Friedländer, Kafka'yı Freud'un terimleriyle anlatır. En büyük sıkıntısı da budur zaten. Psikanalize ait terimler, Kafka'nın kişiliği ve hayatı noktasında cılız kalır. Kitabın sonuna kadar bu soğuklukla hareket eder Friedländer. Kaf­ka'ya özel diyebileceğimiz hiç­bir sıkıntı ve durum Utanç ve Suçluluğun Şairi'nde kendine yer bulamaz. Örneğin Fried­länder'e göre Kafka'da hayata geçirilmemiş “homoseksüel fanteziler” vardır.

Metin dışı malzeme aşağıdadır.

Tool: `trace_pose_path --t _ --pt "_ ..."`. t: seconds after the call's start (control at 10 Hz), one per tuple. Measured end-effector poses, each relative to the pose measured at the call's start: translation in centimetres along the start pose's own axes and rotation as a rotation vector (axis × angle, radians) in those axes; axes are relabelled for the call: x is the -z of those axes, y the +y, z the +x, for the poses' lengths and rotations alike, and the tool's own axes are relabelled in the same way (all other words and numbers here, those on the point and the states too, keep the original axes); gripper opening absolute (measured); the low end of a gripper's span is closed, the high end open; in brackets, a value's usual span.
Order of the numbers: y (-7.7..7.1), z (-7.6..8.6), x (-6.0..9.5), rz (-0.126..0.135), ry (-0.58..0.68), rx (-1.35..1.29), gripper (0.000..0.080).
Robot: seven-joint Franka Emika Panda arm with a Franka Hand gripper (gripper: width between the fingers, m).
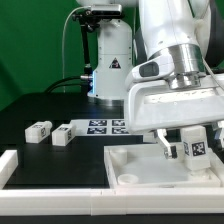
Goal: Assemble one leg
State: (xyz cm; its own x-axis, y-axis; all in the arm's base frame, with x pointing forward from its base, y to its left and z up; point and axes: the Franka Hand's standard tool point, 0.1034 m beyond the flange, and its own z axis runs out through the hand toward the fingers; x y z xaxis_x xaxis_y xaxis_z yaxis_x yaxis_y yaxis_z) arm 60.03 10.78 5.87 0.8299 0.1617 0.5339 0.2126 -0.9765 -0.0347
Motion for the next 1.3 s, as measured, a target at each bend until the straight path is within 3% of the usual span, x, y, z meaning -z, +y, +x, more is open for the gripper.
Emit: trace_pose_path --t 0.3,0.5,0.7,0.8,0.9,1.0,1.3 --pt "0.0 0.1 0.1 0.0 -0.001 -0.002 0.0649" --pt "-0.5 1.8 1.8 0.007 -0.018 -0.006 0.0649" --pt "-0.5 1.5 1.6 0.01 -0.032 -0.007 0.0649" --pt "-0.7 1.0 1.3 0.022 -0.083 -0.007 0.0649" --pt "-0.9 0.9 1.0 0.054 -0.206 -0.011 0.0649" --pt "-0.7 1.9 0.9 0.066 -0.251 -0.014 0.0649" --pt "-1.0 2.0 1.0 0.142 -0.541 -0.032 0.0649"
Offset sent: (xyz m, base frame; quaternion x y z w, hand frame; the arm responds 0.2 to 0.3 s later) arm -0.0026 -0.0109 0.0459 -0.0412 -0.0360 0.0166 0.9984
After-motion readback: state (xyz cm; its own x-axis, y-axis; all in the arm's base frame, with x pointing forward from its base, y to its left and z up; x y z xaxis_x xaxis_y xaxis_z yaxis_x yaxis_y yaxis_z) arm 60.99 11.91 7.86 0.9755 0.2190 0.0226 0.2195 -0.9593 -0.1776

Babasıyla kavgası zaten oidipus komp­leks ilgilidir. Aslında Kafka sadomazoşistir. Depresyon, bilinçaltı, güdüler… kitap bo­yunca sık sık başvurulan kav­ramlardır. Friedländer adeta Freud'un alet edevatını alıp soğukkanlı bir doktor havasın­da Kafka'yı ameliyat etmeye çalışmıştır. Bu da Kafka'yı bir hasta olarak ele aldığını göste­rir. Öyle bir düşüncesi olmasa da yöntemi Kafka'yı hasta du­rumuna düşürür. Önsözünde belirtmese bile Friedländer, Kafka'nın psikanalitik biyogra­fisini yazmak istemiştir.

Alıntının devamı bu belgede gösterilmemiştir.